L'une des choses que j'essaie de transmettre aux étudiants, c'est que cette chose à propos de l'art (et, en fait, de presque tous les domaines de la culture) est comme une infection. William Burroughs a écrit que le langage est un virus venu d'un autre espace, qui nous habite et nous parasite, nous transperce et nous occupe. L'infection de l'art (et de la culture) dont je parle fait qu'après un certain moment, il est impossible de voir quoi que ce soit, de faire quoi que ce soit, de parler de quoi que ce soit, ça n'arrive pas ici. Qu'ils seront infectés. Et puis ils regarderont un bâtiment et verront des traits brutalistes, et même s'ils vont au football, leur regard sera conditionné par mille imputations externes allant des questions esthétiques aux questions politiques. Une infection qui affectera vos voyages et vos vacances. Peut-être se retrouveront-ils un jour debout sur une place comme la place Émile Goudeau à Paris observant un vide, un rien, un bâtiment qui n'existe plus, qui a été démoli, regardant à travers le temps et l'espace en regardant le Bateau-Wash qui n'existe plus. Et ils marcheront. D'un bout à l'autre de la ville simplement pour voir une exposition au-delà de l'intérêt spécifique qui nous suscite.
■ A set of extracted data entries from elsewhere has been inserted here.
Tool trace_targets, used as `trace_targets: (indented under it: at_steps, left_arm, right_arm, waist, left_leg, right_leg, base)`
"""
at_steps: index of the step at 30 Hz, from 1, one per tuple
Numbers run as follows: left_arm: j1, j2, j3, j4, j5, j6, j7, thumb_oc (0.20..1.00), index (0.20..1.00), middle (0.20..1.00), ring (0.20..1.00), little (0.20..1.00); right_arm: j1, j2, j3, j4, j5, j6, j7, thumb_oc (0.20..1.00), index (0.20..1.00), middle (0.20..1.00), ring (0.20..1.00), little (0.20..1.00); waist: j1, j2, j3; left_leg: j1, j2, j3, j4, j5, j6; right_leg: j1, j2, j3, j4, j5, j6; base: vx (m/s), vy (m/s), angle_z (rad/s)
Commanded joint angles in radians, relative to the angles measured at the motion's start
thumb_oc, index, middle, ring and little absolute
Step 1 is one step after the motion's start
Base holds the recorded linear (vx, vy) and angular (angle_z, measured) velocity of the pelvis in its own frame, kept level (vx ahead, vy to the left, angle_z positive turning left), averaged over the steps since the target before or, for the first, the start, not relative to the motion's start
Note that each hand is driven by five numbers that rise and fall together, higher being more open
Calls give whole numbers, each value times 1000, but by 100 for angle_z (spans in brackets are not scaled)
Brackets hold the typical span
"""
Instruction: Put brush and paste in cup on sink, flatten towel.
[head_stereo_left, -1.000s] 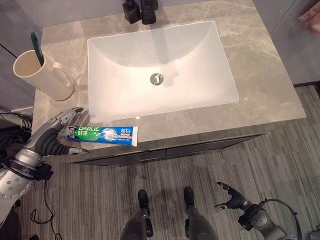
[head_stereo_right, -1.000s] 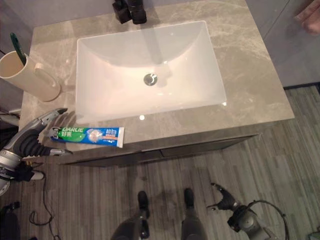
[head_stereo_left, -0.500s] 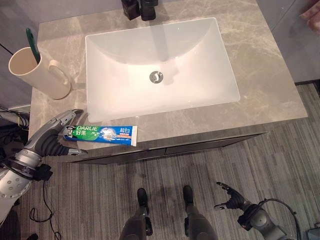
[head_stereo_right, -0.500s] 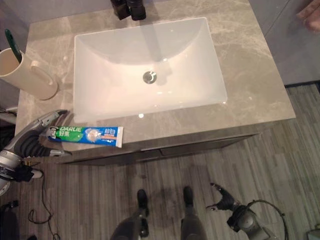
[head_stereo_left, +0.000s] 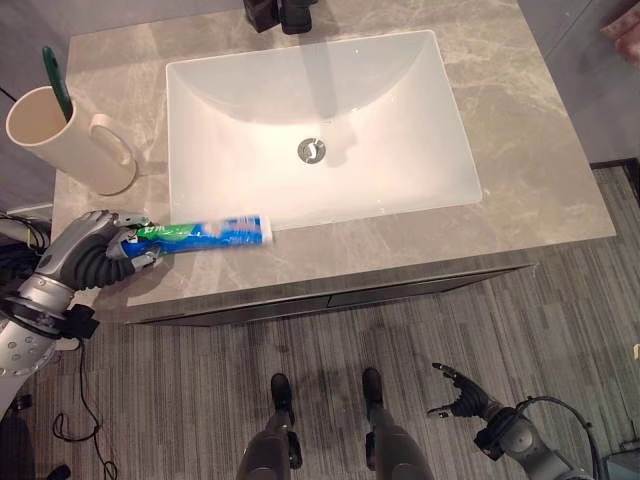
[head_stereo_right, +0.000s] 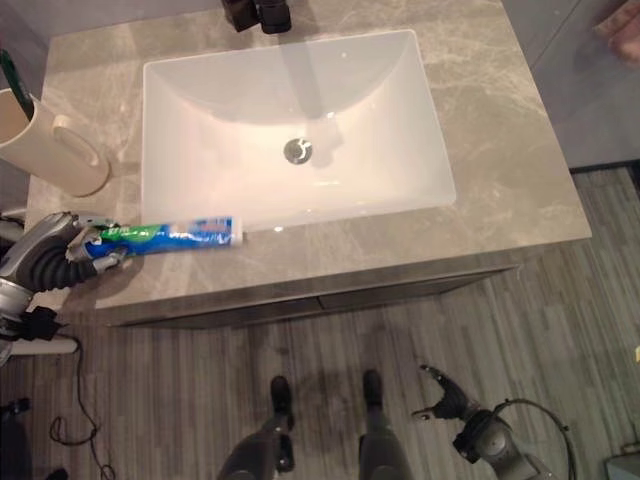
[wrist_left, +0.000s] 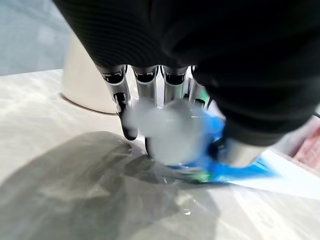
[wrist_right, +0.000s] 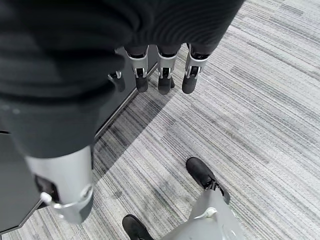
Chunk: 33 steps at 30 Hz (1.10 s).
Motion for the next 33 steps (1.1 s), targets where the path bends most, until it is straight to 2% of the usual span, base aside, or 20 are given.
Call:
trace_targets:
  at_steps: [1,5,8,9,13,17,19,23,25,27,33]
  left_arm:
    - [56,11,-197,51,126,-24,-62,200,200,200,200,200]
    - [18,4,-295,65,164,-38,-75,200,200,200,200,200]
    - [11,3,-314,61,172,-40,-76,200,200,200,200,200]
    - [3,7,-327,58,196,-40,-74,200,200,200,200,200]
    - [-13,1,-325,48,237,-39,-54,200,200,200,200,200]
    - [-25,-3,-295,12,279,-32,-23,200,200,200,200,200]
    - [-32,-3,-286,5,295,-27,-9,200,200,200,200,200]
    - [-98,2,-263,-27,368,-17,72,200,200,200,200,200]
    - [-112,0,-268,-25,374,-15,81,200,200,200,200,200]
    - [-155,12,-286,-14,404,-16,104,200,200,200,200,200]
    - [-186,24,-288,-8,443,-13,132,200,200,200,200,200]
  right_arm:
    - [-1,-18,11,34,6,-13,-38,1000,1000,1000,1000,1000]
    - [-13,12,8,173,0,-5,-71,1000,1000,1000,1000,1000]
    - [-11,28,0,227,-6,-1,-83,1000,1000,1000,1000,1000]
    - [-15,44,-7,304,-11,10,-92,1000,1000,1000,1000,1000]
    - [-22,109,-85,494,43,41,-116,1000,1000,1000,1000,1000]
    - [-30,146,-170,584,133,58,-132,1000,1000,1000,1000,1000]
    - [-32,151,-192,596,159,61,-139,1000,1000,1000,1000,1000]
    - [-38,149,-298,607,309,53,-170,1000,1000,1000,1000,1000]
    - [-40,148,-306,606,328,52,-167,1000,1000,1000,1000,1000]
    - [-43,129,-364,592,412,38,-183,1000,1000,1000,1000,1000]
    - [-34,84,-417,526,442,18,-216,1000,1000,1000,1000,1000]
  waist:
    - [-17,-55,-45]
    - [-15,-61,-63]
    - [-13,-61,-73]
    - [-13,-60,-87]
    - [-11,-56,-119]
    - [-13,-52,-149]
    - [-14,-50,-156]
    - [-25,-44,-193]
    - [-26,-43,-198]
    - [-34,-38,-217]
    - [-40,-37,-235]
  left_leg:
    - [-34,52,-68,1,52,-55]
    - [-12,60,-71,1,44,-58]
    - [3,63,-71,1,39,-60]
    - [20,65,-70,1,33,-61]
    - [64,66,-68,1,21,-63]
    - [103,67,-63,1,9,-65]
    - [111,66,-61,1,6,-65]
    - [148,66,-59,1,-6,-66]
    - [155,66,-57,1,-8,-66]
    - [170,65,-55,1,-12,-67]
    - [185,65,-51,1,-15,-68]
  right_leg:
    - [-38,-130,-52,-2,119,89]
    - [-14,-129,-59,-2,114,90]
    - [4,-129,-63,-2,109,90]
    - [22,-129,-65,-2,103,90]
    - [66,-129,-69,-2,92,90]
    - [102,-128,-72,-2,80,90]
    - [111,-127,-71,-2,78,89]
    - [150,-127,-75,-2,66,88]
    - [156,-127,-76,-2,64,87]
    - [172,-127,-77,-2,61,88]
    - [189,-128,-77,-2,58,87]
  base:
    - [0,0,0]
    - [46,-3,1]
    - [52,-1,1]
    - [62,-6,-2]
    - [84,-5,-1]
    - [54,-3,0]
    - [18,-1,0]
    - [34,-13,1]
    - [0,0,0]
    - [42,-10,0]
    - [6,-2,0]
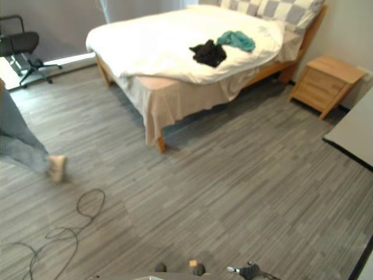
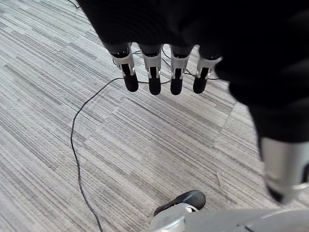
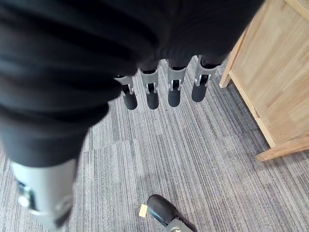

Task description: Tidy up the quilt and then pick up the clothes from the bed and put them into the laundry hamper.

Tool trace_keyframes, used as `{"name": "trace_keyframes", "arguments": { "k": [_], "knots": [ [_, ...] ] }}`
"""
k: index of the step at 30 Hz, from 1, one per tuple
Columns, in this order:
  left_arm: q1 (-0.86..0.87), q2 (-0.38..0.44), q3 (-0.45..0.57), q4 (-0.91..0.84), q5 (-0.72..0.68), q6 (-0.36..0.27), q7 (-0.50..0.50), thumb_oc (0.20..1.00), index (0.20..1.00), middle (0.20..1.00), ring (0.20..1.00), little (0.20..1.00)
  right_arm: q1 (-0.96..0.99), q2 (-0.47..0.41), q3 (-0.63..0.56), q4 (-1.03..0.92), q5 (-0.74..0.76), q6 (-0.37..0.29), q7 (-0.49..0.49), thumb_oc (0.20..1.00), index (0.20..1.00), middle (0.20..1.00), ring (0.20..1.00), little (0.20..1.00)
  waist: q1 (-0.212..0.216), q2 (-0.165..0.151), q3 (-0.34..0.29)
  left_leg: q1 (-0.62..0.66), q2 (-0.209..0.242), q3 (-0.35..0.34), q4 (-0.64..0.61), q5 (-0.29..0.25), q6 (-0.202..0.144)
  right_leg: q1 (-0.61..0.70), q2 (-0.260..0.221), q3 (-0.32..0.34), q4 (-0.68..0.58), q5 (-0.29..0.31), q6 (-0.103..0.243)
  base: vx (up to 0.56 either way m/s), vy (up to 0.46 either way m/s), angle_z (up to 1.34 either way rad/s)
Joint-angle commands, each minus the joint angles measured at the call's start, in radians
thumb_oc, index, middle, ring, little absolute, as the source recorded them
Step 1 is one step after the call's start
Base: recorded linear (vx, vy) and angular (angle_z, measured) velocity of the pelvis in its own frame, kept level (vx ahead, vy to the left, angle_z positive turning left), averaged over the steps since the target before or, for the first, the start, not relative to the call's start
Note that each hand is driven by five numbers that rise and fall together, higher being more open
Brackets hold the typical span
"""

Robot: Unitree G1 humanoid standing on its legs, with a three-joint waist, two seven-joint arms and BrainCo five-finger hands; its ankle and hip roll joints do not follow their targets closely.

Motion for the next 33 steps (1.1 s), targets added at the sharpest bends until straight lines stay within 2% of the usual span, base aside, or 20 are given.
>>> {"name": "trace_keyframes", "arguments": {
  "k": [1, 9, 11, 12, 13, 14, 15, 16, 18, 19, 21, 22, 25, 26, 27, 28, 29, 30, 32, 33],
  "knots": [
    [-0.077, 0.002, -0.017, 0.026, 0.055, -0.003, 0.031, 1.000, 1.000, 1.000, 1.000, 1.000, -0.065, -0.008, 0.019, 0.018, -0.021, -0.001, -0.013, 1.000, 1.000, 1.000, 1.000, 1.000, -0.003, -0.009, 0.063, 0.034, 0.026, -0.007, -0.022, -0.078, -0.045, 0.007, -0.110, 0.004, -0.020, -0.071, 0.120, -0.02, 0.029, -0.04],
    [-0.119, 0.032, -0.042, -0.001, 0.080, -0.013, 0.049, 1.000, 1.000, 1.000, 1.000, 1.000, -0.095, -0.010, 0.026, 0.014, -0.023, -0.002, -0.028, 1.000, 1.000, 1.000, 1.000, 1.000, 0.002, -0.025, 0.112, 0.007, 0.013, -0.008, -0.006, -0.082, -0.029, -0.019, -0.122, 0.015, -0.009, -0.060, 0.129, -0.04, 0.050, -0.06],
    [-0.144, 0.050, -0.041, -0.027, 0.051, -0.019, 0.054, 1.000, 1.000, 1.000, 1.000, 1.000, -0.100, -0.005, 0.009, 0.004, 0.000, -0.006, -0.031, 1.000, 1.000, 1.000, 1.000, 1.000, 0.003, -0.036, 0.144, -0.012, 0.006, -0.012, 0.033, -0.102, -0.008, -0.087, -0.132, 0.019, 0.134, -0.088, 0.131, -0.08, 0.098, -0.14],
    [-0.144, 0.051, -0.041, -0.027, 0.051, -0.019, 0.054, 1.000, 1.000, 1.000, 1.000, 1.000, -0.101, -0.005, 0.008, 0.004, 0.000, -0.006, -0.031, 1.000, 1.000, 1.000, 1.000, 1.000, 0.004, -0.037, 0.142, -0.014, 0.005, -0.011, 0.034, -0.102, -0.007, -0.092, -0.133, 0.021, 0.141, -0.091, 0.132, -0.02, 0.067, -0.06],
    [-0.147, 0.057, -0.029, -0.031, 0.033, -0.020, 0.055, 1.000, 1.000, 1.000, 1.000, 1.000, -0.102, -0.004, -0.008, -0.001, 0.018, -0.008, -0.033, 1.000, 1.000, 1.000, 1.000, 1.000, 0.003, -0.037, 0.155, -0.009, 0.008, -0.011, 0.040, -0.114, 0.002, -0.121, -0.137, 0.018, 0.220, -0.095, 0.149, 0.04, 0.172, -0.01],
    [-0.147, 0.058, -0.011, -0.028, 0.003, -0.017, 0.064, 1.000, 1.000, 1.000, 1.000, 1.000, -0.103, 0.001, -0.037, -0.008, 0.052, -0.006, -0.041, 1.000, 1.000, 1.000, 1.000, 1.000, -0.005, -0.028, 0.185, 0.025, 0.011, -0.003, 0.042, -0.134, 0.019, -0.199, -0.164, 0.009, 0.418, -0.065, 0.190, 0.04, 0.173, -0.18],
    [-0.148, 0.058, -0.011, -0.028, 0.003, -0.017, 0.064, 1.000, 1.000, 1.000, 1.000, 1.000, -0.103, 0.000, -0.037, -0.008, 0.052, -0.006, -0.041, 1.000, 1.000, 1.000, 1.000, 1.000, -0.003, -0.031, 0.186, 0.026, 0.008, -0.001, 0.043, -0.134, 0.020, -0.204, -0.167, 0.013, 0.427, -0.069, 0.191, 0.17, 0.209, -0.26],
    [-0.152, 0.063, 0.000, -0.022, -0.014, -0.012, 0.069, 1.000, 1.000, 1.000, 1.000, 1.000, -0.106, 0.007, -0.064, -0.024, 0.088, -0.009, -0.057, 1.000, 1.000, 1.000, 1.000, 1.000, -0.009, -0.023, 0.213, 0.069, 0.019, 0.006, 0.043, -0.154, 0.029, -0.266, -0.190, -0.015, 0.574, -0.021, 0.202, 0.23, 0.090, -0.26],
    [-0.150, 0.065, 0.000, -0.017, -0.013, -0.009, 0.068, 1.000, 1.000, 1.000, 1.000, 1.000, -0.101, 0.013, -0.072, -0.025, 0.099, -0.013, -0.060, 1.000, 1.000, 1.000, 1.000, 1.000, -0.010, -0.025, 0.215, 0.088, 0.022, 0.006, 0.036, -0.164, 0.028, -0.295, -0.204, -0.042, 0.599, -0.026, 0.200, 0.25, 0.044, -0.06],
    [-0.153, 0.067, -0.001, -0.008, -0.014, -0.009, 0.066, 1.000, 1.000, 1.000, 1.000, 1.000, -0.096, 0.019, -0.078, -0.027, 0.113, -0.018, -0.063, 1.000, 1.000, 1.000, 1.000, 1.000, -0.017, -0.032, 0.212, 0.116, 0.024, -0.001, 0.021, -0.177, 0.022, -0.313, -0.207, -0.079, 0.562, -0.031, 0.190, 0.45, -0.082, 0.00],
    [-0.155, 0.068, -0.006, 0.009, -0.003, -0.008, 0.046, 1.000, 1.000, 1.000, 1.000, 1.000, -0.081, 0.028, -0.082, -0.025, 0.125, -0.011, -0.057, 1.000, 1.000, 1.000, 1.000, 1.000, -0.046, -0.052, 0.192, 0.184, 0.017, -0.020, -0.020, -0.210, -0.009, -0.293, -0.187, -0.156, 0.249, -0.005, 0.173, 0.56, -0.131, 0.17],
    [-0.155, 0.068, -0.006, 0.009, -0.003, -0.008, 0.046, 1.000, 1.000, 1.000, 1.000, 1.000, -0.081, 0.028, -0.082, -0.025, 0.125, -0.011, -0.057, 1.000, 1.000, 1.000, 1.000, 1.000, -0.047, -0.051, 0.193, 0.185, 0.019, -0.021, -0.021, -0.210, -0.009, -0.289, -0.185, -0.158, 0.246, -0.003, 0.173, 0.37, -0.109, 0.40],
    [-0.153, 0.067, -0.007, 0.025, 0.027, -0.010, 0.031, 1.000, 1.000, 1.000, 1.000, 1.000, -0.075, 0.027, -0.089, -0.027, 0.128, -0.009, -0.051, 1.000, 1.000, 1.000, 1.000, 1.000, -0.072, -0.047, 0.170, 0.230, 0.049, -0.009, -0.022, -0.262, -0.051, -0.309, -0.183, -0.178, 0.037, 0.052, 0.190, 0.54, -0.112, 0.20],
    [-0.142, 0.057, -0.011, 0.043, 0.055, -0.010, 0.024, 1.000, 1.000, 1.000, 1.000, 1.000, -0.058, 0.023, -0.088, -0.013, 0.123, -0.011, -0.043, 1.000, 1.000, 1.000, 1.000, 1.000, -0.078, -0.042, 0.140, 0.252, 0.053, -0.019, -0.008, -0.298, -0.053, -0.292, -0.172, -0.179, 0.013, 0.056, 0.174, 0.74, -0.112, 0.17],
    [-0.134, 0.050, -0.015, 0.052, 0.063, -0.007, 0.021, 1.000, 1.000, 1.000, 1.000, 1.000, -0.047, 0.019, -0.084, -0.006, 0.120, -0.013, -0.040, 1.000, 1.000, 1.000, 1.000, 1.000, -0.085, -0.026, 0.128, 0.245, 0.067, -0.012, 0.062, -0.301, -0.062, -0.275, -0.143, -0.178, 0.016, 0.042, 0.152, 0.77, -0.118, 0.15],
    [-0.123, 0.041, -0.011, 0.055, 0.058, -0.005, 0.024, 1.000, 1.000, 1.000, 1.000, 1.000, -0.050, 0.010, -0.081, 0.003, 0.110, -0.013, -0.039, 1.000, 1.000, 1.000, 1.000, 1.000, -0.089, -0.014, 0.124, 0.209, 0.073, -0.004, 0.179, -0.256, -0.081, -0.249, -0.119, -0.175, 0.023, 0.032, 0.133, 0.38, -0.068, 0.03],
    [-0.123, 0.042, -0.011, 0.055, 0.058, -0.005, 0.024, 1.000, 1.000, 1.000, 1.000, 1.000, -0.050, 0.010, -0.081, 0.003, 0.110, -0.013, -0.039, 1.000, 1.000, 1.000, 1.000, 1.000, -0.091, -0.017, 0.121, 0.204, 0.070, -0.007, 0.181, -0.255, -0.080, -0.252, -0.124, -0.175, 0.023, 0.034, 0.133, 0.36, -0.102, 0.04],
    [-0.121, 0.038, -0.007, 0.051, 0.053, -0.002, 0.026, 1.000, 1.000, 1.000, 1.000, 1.000, -0.051, 0.005, -0.070, 0.016, 0.092, -0.012, -0.043, 1.000, 1.000, 1.000, 1.000, 1.000, -0.083, -0.008, 0.126, 0.147, 0.080, 0.008, 0.343, -0.174, -0.108, -0.211, -0.101, -0.182, 0.021, 0.017, 0.108, 0.27, -0.153, 0.16],
    [-0.137, 0.050, -0.022, -0.005, 0.042, -0.007, 0.040, 1.000, 1.000, 1.000, 1.000, 1.000, -0.064, -0.009, -0.057, 0.017, 0.080, -0.010, -0.054, 1.000, 1.000, 1.000, 1.000, 1.000, -0.056, -0.023, 0.165, -0.066, 0.072, -0.031, 0.733, -0.024, -0.128, -0.143, -0.092, -0.188, -0.006, 0.000, 0.061, 0.31, -0.222, 0.14],
    [-0.155, 0.059, -0.031, -0.035, 0.035, -0.008, 0.059, 1.000, 1.000, 1.000, 1.000, 1.000, -0.085, -0.023, -0.045, 0.004, 0.074, -0.011, -0.061, 1.000, 1.000, 1.000, 1.000, 1.000, -0.038, -0.039, 0.187, -0.133, 0.064, -0.029, 0.843, -0.025, -0.118, -0.110, -0.095, -0.181, -0.014, -0.014, 0.044, 0.29, -0.176, -0.52]
  ]
}}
J'ai parcouru Paris d'un bout à l'autre de nombreuses fois. J'aime faire un circuit assez long qui va du Palais de Tòquio, passer les bords de Seine, au Pompidou pour entrer dans les galeries du Marais, remonter au-delà de la place de la République jusqu'à celles de Belleville et finir par dîner chez un vietnamien dont il vaut mieux ne pas visiter les toilettes.
Désormais ce parcours va changer inexorablement compte tenu de la fermeture temporaire du Pompidou. Mais un nouvel arrêt a été ajouté : la Fondation Pinaud dans l'ancienne salle de la Bourse de Paris. Comme la Punta Dogana et le Palazzo Grassi à Venise, tous deux également de M. Pinaud, le bâtiment est spectaculaire, encore plus que les précédents. Venant du Palais et comparé à l'étroitesse de Paris, il est spacieux, clair et propre. A l'entrée, des employés de la fondation vous abordent gentiment pour s'offrir comme guides. A l'intérieur, dans un immense espace rond, lors de ma visite, il y avait une gigantesque projection d'Anri Sala : l'écran incurvé avec une qualité d'image qui rivalise avec le cinéma la plus haute définition, accompagné d'une acoustique parfaite Je pourrais dire que vous pouvez voir comment les murs dégagent des billets sous forme d' affichages , d'architecture et de projections. Les pigeons attentifs de Maurizio Catelan ne manquent pas sur les corniches, prêts à chier. En nous-mêmes déjà jusqu'ici. Tellement loin de ce que nous pensions être la production artistique. Et qu'ici, il semble plus proche de Salma Hayek, Brad Pitt, Oceans Eleven ou de n'importe quel blockbuster hollywoodien qui ne peut être assumé par aucun musée ou centre d'art, encore moins public.